Image d'illustration. James CameronLightstorm Entertainment / PR-ADN
Entre effets spéciaux et intelligence artificielle, le réalisateur rappelle l’importance de préserver la dimension humaine du cinéma.
Tl;dr
- James Cameron, malgré une image adoucie, défend farouchement le rôle central des acteurs dans le cinéma.
- Il s’inquiète que la technologie et l’intelligence artificielle ne remplacent la dimension humaine des films.
- Cameron alerte sur le risque que l’automatisation et la facilité technique étouffent l’art et l’émotion du cinéma.
Un regard neuf, mais toujours vigilant
Au fil des années, ceux qui ont collaboré avec James Cameron l’affirment sans détour : le réalisateur s’est adouci. Certes, il garde une réputation bien trempée – pendant le tournage d’Avatar, il arrivait encore qu’il punisse les contrevenants en clouant des iPhones au mur du plateau si une sonnerie perturbait la prise –, mais loin sont les accès de colère d’antan, comme lors de l’épisode légendaire où Mary Elizabeth Mastrantonio a quitté le plateau de The Abyss en criant : « Nous ne sommes pas des animaux ! »
Pourtant, sous cette apparente sérénité, demeure un engagement farouche pour la défense du métier d’acteur et de la dimension humaine dans le septième art.
L’acteur, cœur du cinéma selon James Cameron
Récemment invité à juger un concours de courts-métrages auprès d’étudiants néo-zélandais, James Cameron n’a pas caché sa surprise. À ses yeux, le fait que chaque jeune cinéaste présente son projet sans jamais évoquer le casting révélait une tendance inquiétante. Sa réaction fut immédiate : « James Cameron est en colère contre nous », ont glissé les étudiants. Il précise : « Je crains qu’une génération pense qu’on puisse faire un film sans acteur ». Un avertissement lancé à une époque où l’on imagine parfois que la technologie pourrait se substituer au jeu d’acteur.

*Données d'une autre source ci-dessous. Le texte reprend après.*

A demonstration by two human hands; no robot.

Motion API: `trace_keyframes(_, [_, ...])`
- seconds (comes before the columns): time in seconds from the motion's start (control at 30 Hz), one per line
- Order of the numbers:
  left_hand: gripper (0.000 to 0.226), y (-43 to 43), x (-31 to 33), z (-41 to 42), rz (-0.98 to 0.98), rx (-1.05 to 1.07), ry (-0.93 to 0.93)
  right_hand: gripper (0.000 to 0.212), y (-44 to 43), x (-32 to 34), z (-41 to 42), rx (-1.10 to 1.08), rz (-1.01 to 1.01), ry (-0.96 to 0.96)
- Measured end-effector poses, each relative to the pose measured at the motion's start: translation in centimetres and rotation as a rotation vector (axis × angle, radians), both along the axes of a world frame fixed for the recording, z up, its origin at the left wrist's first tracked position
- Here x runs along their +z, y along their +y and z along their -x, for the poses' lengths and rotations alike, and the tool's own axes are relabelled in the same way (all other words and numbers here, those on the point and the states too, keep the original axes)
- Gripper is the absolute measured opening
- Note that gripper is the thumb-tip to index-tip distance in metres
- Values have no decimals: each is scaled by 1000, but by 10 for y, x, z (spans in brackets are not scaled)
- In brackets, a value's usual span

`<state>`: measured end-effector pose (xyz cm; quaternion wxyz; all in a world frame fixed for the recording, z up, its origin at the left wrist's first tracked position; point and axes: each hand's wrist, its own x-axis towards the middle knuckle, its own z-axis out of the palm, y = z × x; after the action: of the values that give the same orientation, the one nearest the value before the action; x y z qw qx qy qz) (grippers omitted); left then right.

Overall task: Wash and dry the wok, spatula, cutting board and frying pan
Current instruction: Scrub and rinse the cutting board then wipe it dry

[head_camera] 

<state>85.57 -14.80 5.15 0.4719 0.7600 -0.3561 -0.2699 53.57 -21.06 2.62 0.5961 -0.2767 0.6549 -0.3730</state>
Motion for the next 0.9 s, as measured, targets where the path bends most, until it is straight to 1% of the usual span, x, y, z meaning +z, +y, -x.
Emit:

L’ombre grandissante de l’intelligence artificielle
Dans un entretien accordé à The Hollywood Reporter, le réalisateur confiait son ambivalence face à l’essor de l’intelligence artificielle. D’accord pour qu’elle assiste les équipes d’effets spéciaux et aide à alléger les coûts de production – tant que cela ne supprime pas d’emplois –, il s’inquiète cependant d’un usage déshumanisant du procédé. La récente grève du Screen Actors Guild en 2023, qui a protégé juridiquement le droit à l’image des comédiens face aux scans corporels utilisés sans compensation par les studios, va dans son sens.
Car, pour lui, les performances captées par Sam Worthington, Zoe Saldaña, Sigourney Weaver, Kate Winslet, ou encore Stephen Lang, sont ce qui confère à Avatar sa véritable âme. Impossible d’imaginer ces films privés de leur dimension humaine.
Sauver la créativité face à l’automatisation
Reste une inquiétude majeure : que la facilité technologique finisse par anesthésier la créativité. À force d’habituer les nouveaux réalisateurs à un cinéma désincarné, généré ou retouché par des algorithmes, c’est tout un art qui pourrait perdre sa saveur originelle. James Cameron s’en inquiète ouvertement, soulignant que sans vigilance – et sans voix forte pour rappeler ces fondamentaux –, le risque serait grand de voir triompher ce qu’il juge être une esthétique « anti-créative ». Il faudra donc bien plus qu’un simple progrès technique pour faire oublier le rôle irremplaçable des acteurs dans la magie du cinéma.